Problem statement: Copy out each line of the data below in which the string "picture" appears.

******************************

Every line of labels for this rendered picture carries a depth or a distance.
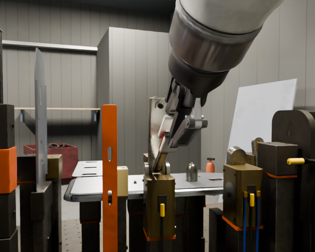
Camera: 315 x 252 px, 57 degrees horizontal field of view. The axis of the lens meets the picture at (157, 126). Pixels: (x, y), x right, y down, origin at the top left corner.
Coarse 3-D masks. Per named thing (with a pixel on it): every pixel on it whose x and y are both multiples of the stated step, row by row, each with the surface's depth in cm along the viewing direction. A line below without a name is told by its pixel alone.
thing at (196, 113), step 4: (196, 100) 36; (200, 100) 36; (196, 104) 36; (200, 104) 36; (192, 108) 37; (196, 108) 36; (200, 108) 36; (192, 112) 37; (196, 112) 36; (200, 112) 36; (188, 116) 37; (192, 116) 37; (196, 116) 36; (200, 116) 36; (196, 120) 36; (200, 120) 36; (196, 124) 36; (200, 124) 36
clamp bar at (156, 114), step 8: (152, 104) 60; (160, 104) 58; (152, 112) 60; (160, 112) 60; (152, 120) 60; (160, 120) 60; (152, 128) 60; (152, 136) 61; (152, 144) 61; (152, 152) 61; (152, 160) 62
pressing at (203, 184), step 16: (96, 176) 85; (128, 176) 85; (176, 176) 85; (208, 176) 85; (80, 192) 67; (96, 192) 66; (128, 192) 66; (176, 192) 68; (192, 192) 69; (208, 192) 70
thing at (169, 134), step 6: (180, 90) 38; (180, 96) 38; (174, 102) 41; (180, 102) 39; (180, 108) 40; (186, 108) 40; (174, 114) 43; (180, 114) 41; (186, 114) 41; (174, 120) 43; (180, 120) 42; (174, 126) 43; (168, 132) 46; (174, 132) 45
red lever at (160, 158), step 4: (160, 144) 53; (160, 152) 55; (164, 152) 54; (168, 152) 55; (156, 156) 59; (160, 156) 57; (164, 156) 57; (156, 160) 59; (160, 160) 58; (156, 164) 60; (160, 164) 60; (152, 168) 63; (156, 168) 62; (160, 168) 62; (156, 172) 63

******************************

Expected answer:
Every line of labels for this rendered picture carries a depth or a distance.
Camera: 315 x 252 px, 57 degrees horizontal field of view. The axis of the lens meets the picture at (157, 126). Pixels: (x, y), x right, y down, origin at the top left corner.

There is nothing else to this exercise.